During the first Trump Presidency, we took my dad to the emergency room because he couldn’t get words out of his mouth. Turned out to be a TIA, and he wound up having several of these. Eventually, we learned that we just needed to give it some time and it would clear up. But on this occasion, we were in the emergency room and a doctor was asking diagnostic questions. “What’s the name of the President?” the doctor asked. The TIA had cleared up by then and my dad had answered a couple of questions successfully, but at this question he just glared at the doctor, who then started scribbling down notes.
“Ask him a different question,” I said, laughing. He knows who the President is. He just won’t say his name.”
But my mother? I’ll never know if she would have been a Trumper or a never-Trumper.
My overwhelming feeling for the last decade has been that her dying from Alzheimer’s Disease was a terrible thing. But thinking about it today, I have mixed feelings. As much as I wish she were alive, I’m grateful she was spared the last decade of authoritarian ascendency. I’m grateful she was spared the pandemic. And I’m grateful our relationship didn’t have to go through the partisan ordeals that have ripped so many other families apart.
7 Responses
I wonder the same questions about my parents. They were both Jerry Ford Republicans and I can’t imagine they would swallow the drivel coming out of the GOP today. Thank you for tapping me back into these questions.
The fact that you even thought to write this blog makes me sick as an American.
How have we come to the point where people hesitate to consider if mom’s death was a good thing?
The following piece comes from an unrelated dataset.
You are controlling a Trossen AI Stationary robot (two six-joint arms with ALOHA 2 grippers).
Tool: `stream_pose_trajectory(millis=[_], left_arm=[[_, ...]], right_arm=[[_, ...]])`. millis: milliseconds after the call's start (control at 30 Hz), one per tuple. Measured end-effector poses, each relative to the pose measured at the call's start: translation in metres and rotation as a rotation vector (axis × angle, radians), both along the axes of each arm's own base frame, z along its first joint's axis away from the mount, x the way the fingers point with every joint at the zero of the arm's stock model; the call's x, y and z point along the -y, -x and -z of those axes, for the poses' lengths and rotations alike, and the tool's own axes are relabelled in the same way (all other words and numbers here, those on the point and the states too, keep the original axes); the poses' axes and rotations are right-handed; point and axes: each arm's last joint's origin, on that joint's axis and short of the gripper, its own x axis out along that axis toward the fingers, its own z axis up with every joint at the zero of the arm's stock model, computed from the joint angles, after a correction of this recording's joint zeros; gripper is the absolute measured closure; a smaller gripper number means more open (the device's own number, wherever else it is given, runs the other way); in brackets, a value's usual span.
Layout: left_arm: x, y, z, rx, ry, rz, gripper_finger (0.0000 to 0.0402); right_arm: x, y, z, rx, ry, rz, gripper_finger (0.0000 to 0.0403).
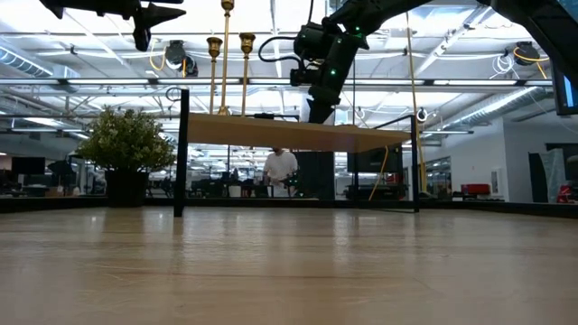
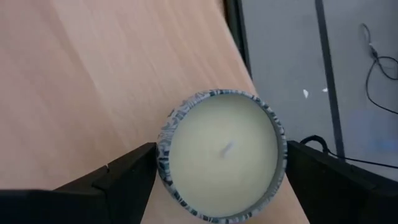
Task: Pick & Place candle stick holders
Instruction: Put the blue scented candle on the shelf, then put the black scented candle on the shelf
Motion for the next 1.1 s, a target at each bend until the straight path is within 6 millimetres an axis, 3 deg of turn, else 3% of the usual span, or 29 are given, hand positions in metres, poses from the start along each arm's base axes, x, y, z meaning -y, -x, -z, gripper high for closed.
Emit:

I hurt for what you wrote and can’t express how angry it makes me. Maybe most of all because I understand what you’re feeling and why you wrote it.
Smh
“This calls for patient endurance and faithfulness on the part of God’s people who keep his commands and remain faithful to Jesus.”
Then I heard a voice from heaven say, “Write this: Blessed are the dead who die in the Lord from now on.”
“Yes,” says the Spirit, “they will rest from their labor, for their deeds will follow them” (Rev. 14:12-13, NIV).
Thank you, Jeff. I have had similar wonderings and thoughts about my sister. Pat died unexpectedly last February. The first time Trump was elected, she couldn’t eat; she was that upset. She then threw herself into “doing good” in any way that she could to counter his hideous impact on our country. It has crossed my mind more than once that Pat no longer has to worry about DJT and for that I am grateful.
Thanks, Jeff. Julie and I have talked about being grateful that our parents haven’t had the democracy that they trusted in a complex manner betrayed and on the brink of disappearing.
Thanks for sharing. I have family members still living. In my case, the Ford/Reagan/Bush Republicans have been drowned in the lies. It has been so hard in so many ways.
Such a thoughtful perspective on the grim realities of today. Thank you. It is easy to see why so many family discussions circle around the weather—although even that risks the fundamental disagreement about climate change. That leaves sports—hence the astronomical money we spend in this country to be entertained(at the cost of education, child care, elder care, the environment, etc.).
I’m fortunate my mother and my only disagreement occurred when I told her it was not safe for her to march in the Hands Off protest with my husband and me. At 98, she quickly backed off—fearing it would be too hard to get from the car to River street.